WHAT TO WORK ON
One number is the full answer: how many lines in the records contain the word "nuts"?

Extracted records
+++
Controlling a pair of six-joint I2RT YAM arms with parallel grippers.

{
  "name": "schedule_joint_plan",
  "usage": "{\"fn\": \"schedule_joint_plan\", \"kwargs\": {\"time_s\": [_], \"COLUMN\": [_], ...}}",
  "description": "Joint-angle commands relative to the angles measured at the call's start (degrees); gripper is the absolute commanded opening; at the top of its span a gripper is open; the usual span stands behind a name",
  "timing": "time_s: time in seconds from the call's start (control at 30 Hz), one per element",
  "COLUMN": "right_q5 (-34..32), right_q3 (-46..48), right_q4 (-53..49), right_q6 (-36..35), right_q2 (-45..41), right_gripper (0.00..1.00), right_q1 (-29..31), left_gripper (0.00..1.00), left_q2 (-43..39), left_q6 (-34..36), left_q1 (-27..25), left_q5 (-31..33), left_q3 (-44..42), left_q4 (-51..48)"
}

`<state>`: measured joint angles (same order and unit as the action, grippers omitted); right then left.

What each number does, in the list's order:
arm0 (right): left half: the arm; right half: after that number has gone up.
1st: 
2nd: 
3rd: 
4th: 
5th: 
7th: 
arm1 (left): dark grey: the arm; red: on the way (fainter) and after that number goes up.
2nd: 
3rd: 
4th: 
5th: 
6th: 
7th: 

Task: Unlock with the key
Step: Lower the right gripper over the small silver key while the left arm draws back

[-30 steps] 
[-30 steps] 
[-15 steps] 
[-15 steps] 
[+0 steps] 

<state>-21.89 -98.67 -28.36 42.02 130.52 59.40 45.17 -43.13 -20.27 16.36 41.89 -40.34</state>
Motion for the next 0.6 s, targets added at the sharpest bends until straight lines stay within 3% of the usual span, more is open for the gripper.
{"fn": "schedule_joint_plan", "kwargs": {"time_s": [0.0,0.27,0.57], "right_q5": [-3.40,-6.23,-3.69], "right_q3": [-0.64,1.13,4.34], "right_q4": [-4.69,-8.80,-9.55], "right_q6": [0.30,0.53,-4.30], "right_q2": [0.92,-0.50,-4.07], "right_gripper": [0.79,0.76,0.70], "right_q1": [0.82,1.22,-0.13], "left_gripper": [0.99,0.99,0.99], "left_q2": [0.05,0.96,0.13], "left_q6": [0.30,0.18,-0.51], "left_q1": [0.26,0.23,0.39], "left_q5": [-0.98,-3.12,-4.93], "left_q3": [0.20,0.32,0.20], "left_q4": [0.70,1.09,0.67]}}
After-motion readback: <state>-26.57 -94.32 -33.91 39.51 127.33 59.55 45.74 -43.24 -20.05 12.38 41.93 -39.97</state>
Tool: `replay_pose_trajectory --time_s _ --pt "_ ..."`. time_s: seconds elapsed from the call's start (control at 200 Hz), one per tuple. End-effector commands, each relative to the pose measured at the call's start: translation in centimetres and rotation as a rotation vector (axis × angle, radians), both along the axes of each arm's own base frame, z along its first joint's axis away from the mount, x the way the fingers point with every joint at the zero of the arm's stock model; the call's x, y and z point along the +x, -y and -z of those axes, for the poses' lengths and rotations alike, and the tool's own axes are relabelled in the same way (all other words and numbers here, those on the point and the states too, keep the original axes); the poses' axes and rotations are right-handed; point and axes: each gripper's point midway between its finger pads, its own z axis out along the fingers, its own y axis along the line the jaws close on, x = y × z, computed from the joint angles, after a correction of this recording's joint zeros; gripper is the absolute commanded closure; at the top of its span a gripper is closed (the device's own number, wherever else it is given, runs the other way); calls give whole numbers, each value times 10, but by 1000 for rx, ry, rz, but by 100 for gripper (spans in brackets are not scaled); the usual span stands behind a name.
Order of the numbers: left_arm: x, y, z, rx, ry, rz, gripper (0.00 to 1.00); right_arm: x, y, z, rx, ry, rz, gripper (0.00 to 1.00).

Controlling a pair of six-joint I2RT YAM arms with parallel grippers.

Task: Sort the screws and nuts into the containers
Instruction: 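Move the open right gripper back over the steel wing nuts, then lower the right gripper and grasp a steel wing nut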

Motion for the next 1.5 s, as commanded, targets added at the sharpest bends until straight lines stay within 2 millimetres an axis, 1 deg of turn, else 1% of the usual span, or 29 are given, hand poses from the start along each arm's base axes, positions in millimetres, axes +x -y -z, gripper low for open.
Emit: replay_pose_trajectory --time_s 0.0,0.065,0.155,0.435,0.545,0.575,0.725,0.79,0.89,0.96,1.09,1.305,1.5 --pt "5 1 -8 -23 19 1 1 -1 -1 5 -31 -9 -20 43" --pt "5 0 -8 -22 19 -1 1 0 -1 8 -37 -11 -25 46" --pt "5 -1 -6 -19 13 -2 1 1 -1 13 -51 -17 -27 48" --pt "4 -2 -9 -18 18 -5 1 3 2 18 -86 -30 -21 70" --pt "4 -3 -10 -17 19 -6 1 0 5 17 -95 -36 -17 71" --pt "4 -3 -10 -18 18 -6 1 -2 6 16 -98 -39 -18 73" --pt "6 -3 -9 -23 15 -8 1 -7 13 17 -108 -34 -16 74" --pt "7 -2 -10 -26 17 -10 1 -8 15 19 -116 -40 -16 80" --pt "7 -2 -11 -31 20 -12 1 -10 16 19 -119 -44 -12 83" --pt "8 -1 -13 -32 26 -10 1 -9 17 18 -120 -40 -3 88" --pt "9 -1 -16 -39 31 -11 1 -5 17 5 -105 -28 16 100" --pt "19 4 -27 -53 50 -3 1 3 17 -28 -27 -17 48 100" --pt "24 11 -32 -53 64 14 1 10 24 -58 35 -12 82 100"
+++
ANSWER BELOW
2